- _ASSIGNED TASK_: Restate all of the records below exactly. Do not carry over any image.
===== SOURCE DATA
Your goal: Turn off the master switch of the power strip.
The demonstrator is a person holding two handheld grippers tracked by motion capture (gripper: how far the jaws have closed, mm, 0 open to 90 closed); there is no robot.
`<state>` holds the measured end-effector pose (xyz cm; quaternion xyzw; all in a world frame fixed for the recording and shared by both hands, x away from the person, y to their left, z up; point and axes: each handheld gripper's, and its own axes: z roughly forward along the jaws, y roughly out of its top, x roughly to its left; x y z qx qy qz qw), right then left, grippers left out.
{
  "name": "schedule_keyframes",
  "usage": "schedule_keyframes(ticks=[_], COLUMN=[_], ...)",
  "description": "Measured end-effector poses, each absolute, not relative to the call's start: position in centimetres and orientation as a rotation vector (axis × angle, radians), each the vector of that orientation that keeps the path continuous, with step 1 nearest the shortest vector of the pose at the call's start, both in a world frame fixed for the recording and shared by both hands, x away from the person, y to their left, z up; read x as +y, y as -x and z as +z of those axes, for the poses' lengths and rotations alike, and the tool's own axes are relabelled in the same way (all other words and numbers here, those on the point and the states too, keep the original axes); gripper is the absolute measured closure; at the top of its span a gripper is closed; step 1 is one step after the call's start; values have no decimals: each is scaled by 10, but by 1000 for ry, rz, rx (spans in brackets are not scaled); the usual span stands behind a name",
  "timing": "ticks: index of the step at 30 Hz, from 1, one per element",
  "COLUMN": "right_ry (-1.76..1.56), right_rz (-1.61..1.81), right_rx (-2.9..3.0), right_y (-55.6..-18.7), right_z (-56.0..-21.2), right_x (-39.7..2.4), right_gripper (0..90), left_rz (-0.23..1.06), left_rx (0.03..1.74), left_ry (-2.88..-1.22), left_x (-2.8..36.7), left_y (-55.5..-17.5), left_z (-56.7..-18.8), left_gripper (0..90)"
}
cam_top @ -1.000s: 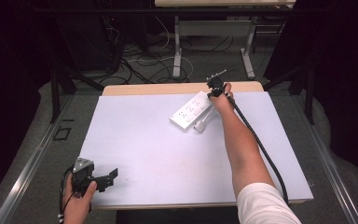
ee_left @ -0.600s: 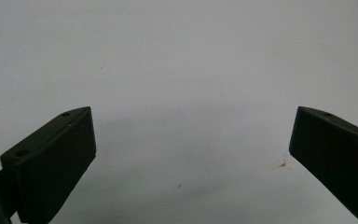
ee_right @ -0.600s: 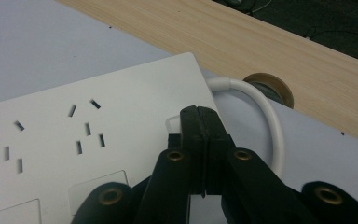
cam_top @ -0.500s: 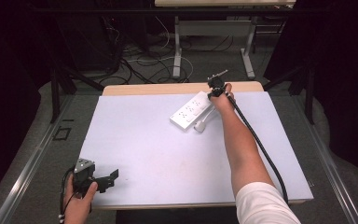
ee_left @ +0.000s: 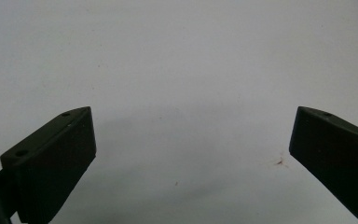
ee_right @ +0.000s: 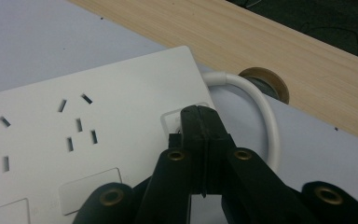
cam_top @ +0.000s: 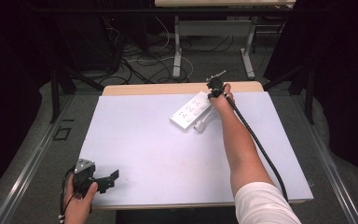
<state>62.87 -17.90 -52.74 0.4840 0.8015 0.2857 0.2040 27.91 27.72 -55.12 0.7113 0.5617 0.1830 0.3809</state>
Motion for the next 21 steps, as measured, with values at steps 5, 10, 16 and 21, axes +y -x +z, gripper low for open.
schedule_keyframes(ticks=[5, 10, 16, 21], right_ry=[-1361, -1410, -1401, -1403], right_rz=[789, 822, 801, 786], right_rx=[2228, 2235, 2260, 2275], right_y=[-629, -629, -625, -622], right_z=[-527, -522, -513, -511], right_x=[-180, -181, -186, -186], right_gripper=[900, 898, 830, 774], left_rz=[462, 457, 451, 450], left_rx=[1440, 1441, 1434, 1422], left_ry=[-1810, -1811, -1818, -1827], left_x=[278, 277, 275, 273], left_y=[-278, -280, -282, -284], left_z=[-552, -553, -553, -553], left_gripper=[6, 5, 6, 6])
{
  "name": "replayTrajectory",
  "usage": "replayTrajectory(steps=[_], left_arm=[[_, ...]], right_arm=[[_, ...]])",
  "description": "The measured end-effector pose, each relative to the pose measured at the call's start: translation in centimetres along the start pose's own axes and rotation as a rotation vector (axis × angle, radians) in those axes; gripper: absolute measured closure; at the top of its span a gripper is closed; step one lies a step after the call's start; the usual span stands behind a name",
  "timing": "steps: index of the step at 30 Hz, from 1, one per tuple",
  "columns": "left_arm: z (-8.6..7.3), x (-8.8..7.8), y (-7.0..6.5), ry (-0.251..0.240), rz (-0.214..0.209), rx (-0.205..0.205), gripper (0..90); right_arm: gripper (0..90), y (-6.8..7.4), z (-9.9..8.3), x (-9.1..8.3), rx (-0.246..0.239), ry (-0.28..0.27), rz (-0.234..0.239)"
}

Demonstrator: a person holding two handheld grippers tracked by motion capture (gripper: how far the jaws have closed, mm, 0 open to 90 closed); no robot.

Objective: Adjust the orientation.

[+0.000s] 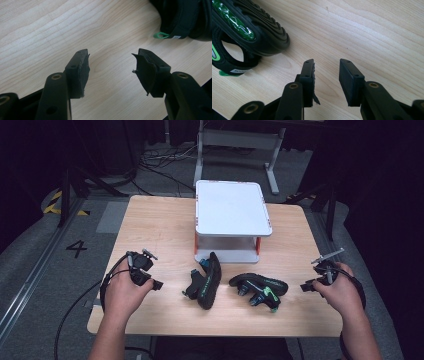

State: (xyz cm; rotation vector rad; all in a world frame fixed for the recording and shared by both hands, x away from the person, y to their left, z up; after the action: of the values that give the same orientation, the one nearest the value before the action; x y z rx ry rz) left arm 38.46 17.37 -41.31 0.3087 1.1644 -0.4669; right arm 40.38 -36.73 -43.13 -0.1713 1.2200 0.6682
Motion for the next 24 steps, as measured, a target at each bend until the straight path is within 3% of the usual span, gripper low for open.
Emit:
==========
- _EXERCISE RESPONSE_:
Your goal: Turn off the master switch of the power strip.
The demonstrator is a person holding two handheld grippers tracked by motion capture (gripper: how far the jaws have closed, mm, 0 open to 90 closed); there is no robot.
`<state>` holds the measured end-effector pose (xyz cm; quaternion xyzw; all in a world frame fixed for the recording and shared by both hands, x away from the person, y to their left, z up; point and axes: each handheld gripper's, and its own axes: z roughly forward along the jaws, y roughly out of its top, x roughly to its left; x y z qx qy qz qw), right then left, grippers left out.
{
  "name": "schedule_keyframes",
  "usage": "schedule_keyframes(ticks=[_], COLUMN=[_], ...)",
  "description": "Measured end-effector poses, each absolute, not relative to the call's start: position in centimetres and orientation as a rotation vector (axis × angle, radians), each the vector of that orientation that keeps the path continuous, with step 1 nearest the shortest vector of the pose at the call's start, both in a world frame fixed for the recording and shared by both hands, x away from the person, y to their left, z up; read x as +y, y as -x and z as +z of those axes, for the poses' lengths and rotations alike, and the tool's own axes are relabelled in the same way (all other words and numbers here, those on the point and the states too, keep the original axes); gripper is the absolute measured closure; at the top of its span a gripper is closed; step 1 is one step after the call's start; values have no decimals: each is scaled by 10, but by 1000 for ry, rz, rx (spans in brackets are not scaled); the usual span stands behind a name",
  "timing": "ticks: index of the step at 30 Hz, from 1, one per element",
  "COLUMN": "right_ry (-1.76..1.56), right_rz (-1.61..1.81), right_rx (-2.9..3.0), right_y (-55.6..-18.7), right_z (-56.0..-21.2), right_x (-39.7..2.4), right_gripper (0..90), left_rz (-0.23..1.06), left_rx (0.03..1.74), left_ry (-2.88..-1.22), left_x (-2.8..36.7), left_y (-55.5..-17.5), left_z (-56.7..-18.8), left_gripper (0..90)"
}
cam_top @ -1.000s: 
ee_left @ -0.600s: 
ee_right @ -0.600s: 
cam_top @ -0.500s: 
ee_left @ +0.000s: 
ee_right @ +0.000s: 
cam_top @ +0.000s: 
<state>62.87 -17.90 -52.74 0.4840 0.8015 0.2857 0.2040 27.91 27.72 -55.12 0.7113 0.5617 0.1830 0.3809</state>
Motion for the next 21 steps, as measured, with values at steps 5, 10, 16 and 21, axes +y -x +z, gripper low for open.
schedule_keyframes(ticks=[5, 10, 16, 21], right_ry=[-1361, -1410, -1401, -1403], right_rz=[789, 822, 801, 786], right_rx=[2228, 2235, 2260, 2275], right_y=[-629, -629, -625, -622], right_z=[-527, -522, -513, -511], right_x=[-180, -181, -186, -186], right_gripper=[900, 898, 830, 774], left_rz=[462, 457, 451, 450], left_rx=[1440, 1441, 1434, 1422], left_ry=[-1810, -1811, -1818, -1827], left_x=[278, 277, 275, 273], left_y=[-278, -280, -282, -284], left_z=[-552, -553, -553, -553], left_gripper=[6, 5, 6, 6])
{
  "name": "replayTrajectory",
  "usage": "replayTrajectory(steps=[_], left_arm=[[_, ...]], right_arm=[[_, ...]])",
  "description": "The measured end-effector pose, each relative to the pose measured at the call's start: translation in centimetres along the start pose's own axes and rotation as a rotation vector (axis × angle, radians) in those axes; gripper: absolute measured closure; at the top of its span a gripper is closed; step one lies a step after the call's start; the usual span stands behind a name",
  "timing": "steps: index of the step at 30 Hz, from 1, one per tuple",
  "columns": "left_arm: z (-8.6..7.3), x (-8.8..7.8), y (-7.0..6.5), ry (-0.251..0.240), rz (-0.214..0.209), rx (-0.205..0.205), gripper (0..90); right_arm: gripper (0..90), y (-6.8..7.4), z (-9.9..8.3), x (-9.1..8.3), rx (-0.246..0.239), ry (-0.28..0.27), rz (-0.234..0.239)"
}

Demonstrator: a person holding two handheld grippers tracked by motion capture (gripper: how far the jaws have closed, mm, 0 open to 90 closed); no robot.

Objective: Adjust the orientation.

[+0.000s] 

State: (xyz cm; rotation vector rad; all in a world frame fixed for the recording and shared by both hands, x away from the person, y to their left, z up; after the action: of the values that give the same orientation, the one nearest the value before the action; x y z rx ry rz) left arm 38.46 17.37 -41.31 0.3087 1.1644 -0.4669; right arm 40.38 -36.73 -43.13 -0.1713 1.2200 0.6682
Motion for the next 24 steps, as measured, a target at each bend until the straight path is within 3% of the usual span, gripper low for open.
Emit:

No additional lines are needed for this answer.